## Requirement
Please count the lines in the entries below that include the word "rectangular", and give only the number.

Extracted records

■ ■ ■ ■

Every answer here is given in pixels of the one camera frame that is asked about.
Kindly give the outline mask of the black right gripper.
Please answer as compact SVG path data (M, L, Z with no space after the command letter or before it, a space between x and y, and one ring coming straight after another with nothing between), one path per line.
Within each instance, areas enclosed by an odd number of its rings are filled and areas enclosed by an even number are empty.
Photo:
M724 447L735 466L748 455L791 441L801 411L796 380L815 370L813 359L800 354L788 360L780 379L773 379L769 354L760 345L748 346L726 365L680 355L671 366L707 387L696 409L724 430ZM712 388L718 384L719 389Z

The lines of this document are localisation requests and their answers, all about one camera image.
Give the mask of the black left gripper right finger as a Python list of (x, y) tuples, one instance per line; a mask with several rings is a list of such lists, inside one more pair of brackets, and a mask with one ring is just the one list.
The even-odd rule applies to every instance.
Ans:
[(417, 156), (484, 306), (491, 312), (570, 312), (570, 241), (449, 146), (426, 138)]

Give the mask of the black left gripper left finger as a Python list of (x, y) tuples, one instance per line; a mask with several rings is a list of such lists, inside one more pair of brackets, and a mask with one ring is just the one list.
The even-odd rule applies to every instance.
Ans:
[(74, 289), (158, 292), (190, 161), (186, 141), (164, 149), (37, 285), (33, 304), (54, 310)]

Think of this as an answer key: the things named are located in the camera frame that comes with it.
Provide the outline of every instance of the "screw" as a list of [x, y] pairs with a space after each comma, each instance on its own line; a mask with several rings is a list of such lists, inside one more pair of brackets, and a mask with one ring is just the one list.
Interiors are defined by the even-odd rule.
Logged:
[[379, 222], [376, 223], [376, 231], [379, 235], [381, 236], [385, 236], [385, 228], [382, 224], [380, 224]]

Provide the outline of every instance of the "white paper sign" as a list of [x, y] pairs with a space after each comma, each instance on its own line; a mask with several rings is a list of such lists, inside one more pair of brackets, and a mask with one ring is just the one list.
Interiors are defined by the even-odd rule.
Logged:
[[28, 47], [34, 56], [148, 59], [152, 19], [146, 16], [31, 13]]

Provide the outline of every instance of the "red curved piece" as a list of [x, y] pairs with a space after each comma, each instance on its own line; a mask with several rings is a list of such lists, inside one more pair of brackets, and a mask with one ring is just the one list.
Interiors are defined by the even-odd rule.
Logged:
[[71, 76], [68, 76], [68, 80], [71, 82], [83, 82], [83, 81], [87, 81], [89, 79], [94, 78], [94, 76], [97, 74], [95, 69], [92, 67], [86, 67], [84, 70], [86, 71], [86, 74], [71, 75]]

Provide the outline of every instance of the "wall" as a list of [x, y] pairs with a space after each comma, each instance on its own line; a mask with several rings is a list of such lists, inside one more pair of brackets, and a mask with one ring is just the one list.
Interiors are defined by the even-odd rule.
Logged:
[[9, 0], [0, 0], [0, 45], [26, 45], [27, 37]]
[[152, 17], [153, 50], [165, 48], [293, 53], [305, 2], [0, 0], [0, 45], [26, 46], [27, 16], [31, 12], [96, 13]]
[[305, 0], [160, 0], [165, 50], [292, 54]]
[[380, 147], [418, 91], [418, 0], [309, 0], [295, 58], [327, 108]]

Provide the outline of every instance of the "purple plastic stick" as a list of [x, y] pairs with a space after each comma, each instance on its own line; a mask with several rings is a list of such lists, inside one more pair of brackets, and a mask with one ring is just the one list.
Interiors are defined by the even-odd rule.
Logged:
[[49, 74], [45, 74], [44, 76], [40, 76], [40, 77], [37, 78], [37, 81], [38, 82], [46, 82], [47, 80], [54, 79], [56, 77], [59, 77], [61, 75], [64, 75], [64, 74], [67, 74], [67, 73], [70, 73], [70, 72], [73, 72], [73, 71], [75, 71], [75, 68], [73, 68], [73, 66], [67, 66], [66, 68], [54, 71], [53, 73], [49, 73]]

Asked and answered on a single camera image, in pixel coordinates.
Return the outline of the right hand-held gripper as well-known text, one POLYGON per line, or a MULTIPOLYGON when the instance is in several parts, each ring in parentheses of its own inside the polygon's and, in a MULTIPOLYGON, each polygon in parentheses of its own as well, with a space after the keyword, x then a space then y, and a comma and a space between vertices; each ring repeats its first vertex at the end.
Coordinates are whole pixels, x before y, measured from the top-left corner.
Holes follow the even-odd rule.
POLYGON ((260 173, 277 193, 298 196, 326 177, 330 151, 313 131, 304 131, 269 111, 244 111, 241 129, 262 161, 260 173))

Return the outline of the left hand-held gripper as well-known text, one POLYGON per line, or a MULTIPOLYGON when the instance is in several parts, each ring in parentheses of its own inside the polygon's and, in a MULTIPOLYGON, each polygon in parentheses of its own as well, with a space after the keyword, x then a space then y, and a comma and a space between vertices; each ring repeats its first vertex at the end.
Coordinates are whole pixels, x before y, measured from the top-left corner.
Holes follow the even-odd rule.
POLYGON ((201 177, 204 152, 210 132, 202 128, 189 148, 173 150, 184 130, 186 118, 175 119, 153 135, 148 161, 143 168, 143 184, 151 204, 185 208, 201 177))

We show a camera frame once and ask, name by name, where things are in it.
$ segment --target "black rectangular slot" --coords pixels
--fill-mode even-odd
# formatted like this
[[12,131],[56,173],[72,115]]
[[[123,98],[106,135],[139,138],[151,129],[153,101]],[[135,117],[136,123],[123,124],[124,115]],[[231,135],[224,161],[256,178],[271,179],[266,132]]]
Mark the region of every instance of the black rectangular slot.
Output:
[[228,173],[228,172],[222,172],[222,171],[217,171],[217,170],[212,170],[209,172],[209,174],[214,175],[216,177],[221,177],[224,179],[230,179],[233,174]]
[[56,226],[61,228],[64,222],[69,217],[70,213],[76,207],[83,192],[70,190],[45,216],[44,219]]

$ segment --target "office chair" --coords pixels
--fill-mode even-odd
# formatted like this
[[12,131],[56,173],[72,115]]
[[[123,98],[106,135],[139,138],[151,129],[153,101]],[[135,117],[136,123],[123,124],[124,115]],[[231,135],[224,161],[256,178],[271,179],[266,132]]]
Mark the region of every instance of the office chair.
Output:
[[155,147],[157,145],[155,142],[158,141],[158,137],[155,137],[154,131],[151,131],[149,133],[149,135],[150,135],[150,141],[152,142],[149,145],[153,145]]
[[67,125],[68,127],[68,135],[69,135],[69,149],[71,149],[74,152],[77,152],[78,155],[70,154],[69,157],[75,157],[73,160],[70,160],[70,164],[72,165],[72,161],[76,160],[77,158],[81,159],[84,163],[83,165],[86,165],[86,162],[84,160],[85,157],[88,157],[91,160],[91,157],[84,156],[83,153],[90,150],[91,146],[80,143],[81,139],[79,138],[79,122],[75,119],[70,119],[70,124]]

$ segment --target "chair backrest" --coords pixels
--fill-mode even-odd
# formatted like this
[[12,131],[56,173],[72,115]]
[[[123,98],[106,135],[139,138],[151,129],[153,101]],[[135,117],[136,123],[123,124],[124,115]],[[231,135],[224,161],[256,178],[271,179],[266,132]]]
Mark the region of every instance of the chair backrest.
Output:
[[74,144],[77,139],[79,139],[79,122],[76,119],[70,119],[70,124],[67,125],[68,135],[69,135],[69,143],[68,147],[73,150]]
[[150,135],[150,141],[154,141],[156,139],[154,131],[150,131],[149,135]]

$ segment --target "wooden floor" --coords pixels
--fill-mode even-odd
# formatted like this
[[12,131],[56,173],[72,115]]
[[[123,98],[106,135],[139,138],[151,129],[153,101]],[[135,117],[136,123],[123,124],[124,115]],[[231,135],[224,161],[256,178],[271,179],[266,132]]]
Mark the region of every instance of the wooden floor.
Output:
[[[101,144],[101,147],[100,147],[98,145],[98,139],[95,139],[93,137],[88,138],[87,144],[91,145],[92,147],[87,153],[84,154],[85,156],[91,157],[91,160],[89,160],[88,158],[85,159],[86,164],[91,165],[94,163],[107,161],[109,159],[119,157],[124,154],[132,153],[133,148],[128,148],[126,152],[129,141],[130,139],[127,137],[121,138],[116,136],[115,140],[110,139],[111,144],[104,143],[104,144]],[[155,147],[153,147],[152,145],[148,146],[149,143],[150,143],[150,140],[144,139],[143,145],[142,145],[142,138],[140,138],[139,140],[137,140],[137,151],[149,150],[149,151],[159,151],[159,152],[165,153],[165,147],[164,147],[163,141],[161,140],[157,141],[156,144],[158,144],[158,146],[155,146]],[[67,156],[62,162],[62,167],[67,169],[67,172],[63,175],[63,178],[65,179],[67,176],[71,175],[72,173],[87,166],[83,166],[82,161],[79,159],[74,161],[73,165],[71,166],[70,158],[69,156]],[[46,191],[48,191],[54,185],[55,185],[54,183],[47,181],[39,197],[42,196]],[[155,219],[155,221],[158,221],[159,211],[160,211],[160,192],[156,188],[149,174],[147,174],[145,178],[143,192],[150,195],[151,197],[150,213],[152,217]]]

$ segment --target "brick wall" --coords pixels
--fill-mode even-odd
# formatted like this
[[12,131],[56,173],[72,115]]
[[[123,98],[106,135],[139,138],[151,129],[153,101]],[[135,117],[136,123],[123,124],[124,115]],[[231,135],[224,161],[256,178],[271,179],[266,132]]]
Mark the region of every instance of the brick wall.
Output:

■ ■ ■ ■

## Answer below
2